Nulltarif als aktuelle Tarifmaßnahme im ÖPNV
Erstellt am: 30.03.2021 | Stand des Wissens: 06.12.2022
Synthesebericht gehört zu:
Ansprechperson
TU Dresden, Professur für Bahnverkehr, öffentlicher Stadt- und Regionalverkehr, Prof. Dr.-Ing. R. König
Bei der Finanzierung des öffentlichen Personennahverkehrs (ÖPNV) spielen die Fahrgeldeinnahmen eine große Rolle. Der Anteil der Nutzerfinanzierung hat sich wegen überproportional gestiegener Fahrpreise in den letzten Jahren deutlich erhöht. Da sich das ÖPNV-Angebot in vielen Gemeinden nicht wesentlich verbessert hat, ist die Zahlungsbereitschaft für die ÖPNV-Nutzung bei den meisten Kundengruppen weitgehend ausgeschöpft [Somm21]. Deswegen wird manchmal auch im Rahmen von Klima- und Umweltschutz das Thema eines kostenlosen Nahverkehrs diskutiert.
Beim Nulltarif kann der ÖPNV kostenlos genutzt werden. Den Einzelnutzer*innen entstehen keine direkten Kosten, nur indirekt über Steuerzahlungen. Ein fahrscheinloser ÖPNV hat folgende Ziele:
- Beseitigung möglicher Zugangsbarrieren für nicht-ÖPNV-affine Personen
- Abnahme der Nutzung des motorisierten Individualverkehrs (MIV) und Verkehrsnachfrageverlagerung zum ÖPNV
- Reduzierung der vom MIV erzeugten Umweltverschmutzung
- Erhöhung der Verkehrssicherheit
Allerdings impliziert ein kostenfreier Nahverkehr für die öffentlichen Haushalte höhere Ausgaben, da die bisher eingenommenen Fahrscheinerträge wegfallen [VDV19].
Erfahrungen mit dem Nulltarif gibt es zum Beispiel aus Belgien und Estland. In Deutschland wurden solche Projekte vorrangig zeitlich befristet oder als Schnupperangebot eingeführt. [VDV19] Anhand der Erfahrungen lassen sich folgende Erkenntnisse zum Nulltarif ableiten [Tlu21]:
- Die Einführung ist nur in Verbindung mit ÖPNV-Angebotsverbesserungen erfolgreich.

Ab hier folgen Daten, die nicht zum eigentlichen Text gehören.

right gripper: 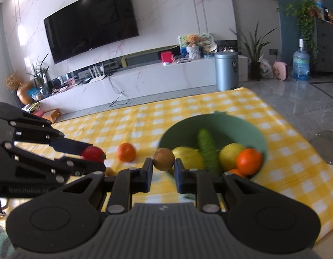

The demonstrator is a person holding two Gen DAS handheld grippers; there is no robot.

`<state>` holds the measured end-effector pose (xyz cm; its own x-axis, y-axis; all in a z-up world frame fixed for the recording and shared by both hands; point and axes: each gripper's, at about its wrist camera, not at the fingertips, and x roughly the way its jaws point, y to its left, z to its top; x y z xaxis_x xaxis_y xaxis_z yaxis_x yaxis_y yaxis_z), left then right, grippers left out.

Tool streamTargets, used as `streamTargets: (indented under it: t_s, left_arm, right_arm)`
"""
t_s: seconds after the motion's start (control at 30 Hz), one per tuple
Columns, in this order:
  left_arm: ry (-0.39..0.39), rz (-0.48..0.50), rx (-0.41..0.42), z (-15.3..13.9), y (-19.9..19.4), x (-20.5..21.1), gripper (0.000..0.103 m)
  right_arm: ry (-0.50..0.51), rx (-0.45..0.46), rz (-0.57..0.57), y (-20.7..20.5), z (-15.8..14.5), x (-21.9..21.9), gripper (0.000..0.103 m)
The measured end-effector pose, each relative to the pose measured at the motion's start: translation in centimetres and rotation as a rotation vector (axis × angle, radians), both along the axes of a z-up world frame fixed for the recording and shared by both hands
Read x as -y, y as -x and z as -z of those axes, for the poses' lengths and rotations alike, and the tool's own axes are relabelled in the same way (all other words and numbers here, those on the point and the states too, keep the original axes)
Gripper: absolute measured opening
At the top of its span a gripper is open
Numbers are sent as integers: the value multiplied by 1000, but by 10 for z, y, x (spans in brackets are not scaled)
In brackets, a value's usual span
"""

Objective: Organize fruits
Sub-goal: 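Carry the tomato and brown fruit into the green bowl and open both tools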

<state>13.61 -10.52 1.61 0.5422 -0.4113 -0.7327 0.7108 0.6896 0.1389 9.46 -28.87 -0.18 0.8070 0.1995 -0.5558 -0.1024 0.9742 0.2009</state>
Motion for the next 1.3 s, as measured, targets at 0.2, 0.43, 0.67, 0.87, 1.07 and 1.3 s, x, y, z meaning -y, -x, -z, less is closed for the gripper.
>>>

- Die Wirksamkeit ist nur in Verbindung mit restriktiven Maßnahmen gegen den MIV gegeben, sonst geschieht dies nur innerhalb der Umweltverbund-Verlagerung zugunsten des ÖPNV.

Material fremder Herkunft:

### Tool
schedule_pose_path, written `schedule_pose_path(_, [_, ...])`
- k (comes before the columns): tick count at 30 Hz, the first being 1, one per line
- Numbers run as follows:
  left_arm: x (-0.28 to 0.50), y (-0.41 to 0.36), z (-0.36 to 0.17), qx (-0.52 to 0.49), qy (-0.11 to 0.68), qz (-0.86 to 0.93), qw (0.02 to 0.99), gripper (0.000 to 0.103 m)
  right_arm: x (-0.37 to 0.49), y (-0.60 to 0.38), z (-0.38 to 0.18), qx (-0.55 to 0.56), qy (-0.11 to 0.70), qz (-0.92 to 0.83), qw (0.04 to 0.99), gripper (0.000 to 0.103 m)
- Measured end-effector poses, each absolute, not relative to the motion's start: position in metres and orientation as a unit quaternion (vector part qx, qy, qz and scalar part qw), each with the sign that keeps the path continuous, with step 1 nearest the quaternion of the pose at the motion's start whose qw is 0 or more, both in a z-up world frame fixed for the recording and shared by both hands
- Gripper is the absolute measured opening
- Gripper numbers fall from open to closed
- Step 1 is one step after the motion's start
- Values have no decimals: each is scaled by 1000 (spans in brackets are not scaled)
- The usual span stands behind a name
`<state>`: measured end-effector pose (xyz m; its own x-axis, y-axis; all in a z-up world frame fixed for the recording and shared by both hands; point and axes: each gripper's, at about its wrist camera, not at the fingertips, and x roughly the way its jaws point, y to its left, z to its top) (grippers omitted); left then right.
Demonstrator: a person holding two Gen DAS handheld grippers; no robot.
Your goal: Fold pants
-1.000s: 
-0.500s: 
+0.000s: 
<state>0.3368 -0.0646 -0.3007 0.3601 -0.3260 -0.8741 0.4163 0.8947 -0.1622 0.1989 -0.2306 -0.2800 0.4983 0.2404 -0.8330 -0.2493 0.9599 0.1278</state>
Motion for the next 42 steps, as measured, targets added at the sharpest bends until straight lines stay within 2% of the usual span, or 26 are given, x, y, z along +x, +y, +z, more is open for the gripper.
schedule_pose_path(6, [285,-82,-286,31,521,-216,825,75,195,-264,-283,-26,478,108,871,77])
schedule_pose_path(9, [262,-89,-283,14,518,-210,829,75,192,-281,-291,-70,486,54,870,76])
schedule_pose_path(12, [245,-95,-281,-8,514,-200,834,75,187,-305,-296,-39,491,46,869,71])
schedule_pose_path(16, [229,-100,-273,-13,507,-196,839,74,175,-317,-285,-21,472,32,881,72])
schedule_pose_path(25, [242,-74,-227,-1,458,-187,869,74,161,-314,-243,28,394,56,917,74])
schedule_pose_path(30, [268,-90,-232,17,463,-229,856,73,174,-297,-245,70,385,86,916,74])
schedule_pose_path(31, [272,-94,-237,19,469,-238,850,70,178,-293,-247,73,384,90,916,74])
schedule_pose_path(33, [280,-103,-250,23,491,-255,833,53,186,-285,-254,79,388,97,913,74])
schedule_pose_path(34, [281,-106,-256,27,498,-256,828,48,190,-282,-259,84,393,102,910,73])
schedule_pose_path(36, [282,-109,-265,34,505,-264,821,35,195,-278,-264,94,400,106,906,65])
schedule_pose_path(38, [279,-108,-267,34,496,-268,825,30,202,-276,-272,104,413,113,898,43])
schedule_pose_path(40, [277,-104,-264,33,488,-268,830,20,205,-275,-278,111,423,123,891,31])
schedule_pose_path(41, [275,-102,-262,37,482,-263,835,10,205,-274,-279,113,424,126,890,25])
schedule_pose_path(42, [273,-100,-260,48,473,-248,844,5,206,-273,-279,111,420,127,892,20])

- Er eignet sich besser in kleinen Städten mit geringer Kostendeckung (sehr wirksam bei geringem Modal-Split-Anteil des ÖPNV).
- In größeren Städten kommt es zu höheren Kosten aufgrund der erforderlichen Kapazitätsanpassungen.
- Ohne Querfinanzierung oder Nutzerbeiträge sind sehr hohe Haushaltsbelastungen die Folge.
Der Nulltarif hat auch Auswirkungen auf bestehende Verkehrsverträge. Im Gegensatz zu Bruttoverträgen sind Nettoverträge nur schwer mit dem kostenlosen ÖPNV vereinbar. Eine Änderung von Netto- in Bruttoverträge ist ebenso nicht möglich, da dann eine Neuvergabe droht. Daher sind in diesen Fällen keine Schnellschüsse möglich [DNV21].
Die bisherigen Erfahrungen zeigen, dass der Effekt des Nulltarifs für die Verkehrswende zugunsten des ÖPNV niedriger als erwartet und meistens nur in Verbindung mit ÖPNV-Angebotsverbesserungen und MIV-Push-Maßnahmen wirksam ist. Deswegen ist es empfehlenswert, sich eher auf die moderaten Tarifvergünstigungen zu konzentrieren und die Finanzmittel vor allem in eine ÖPNV-Angebotsverbesserung und einen Infrastrukturausbau zu investieren.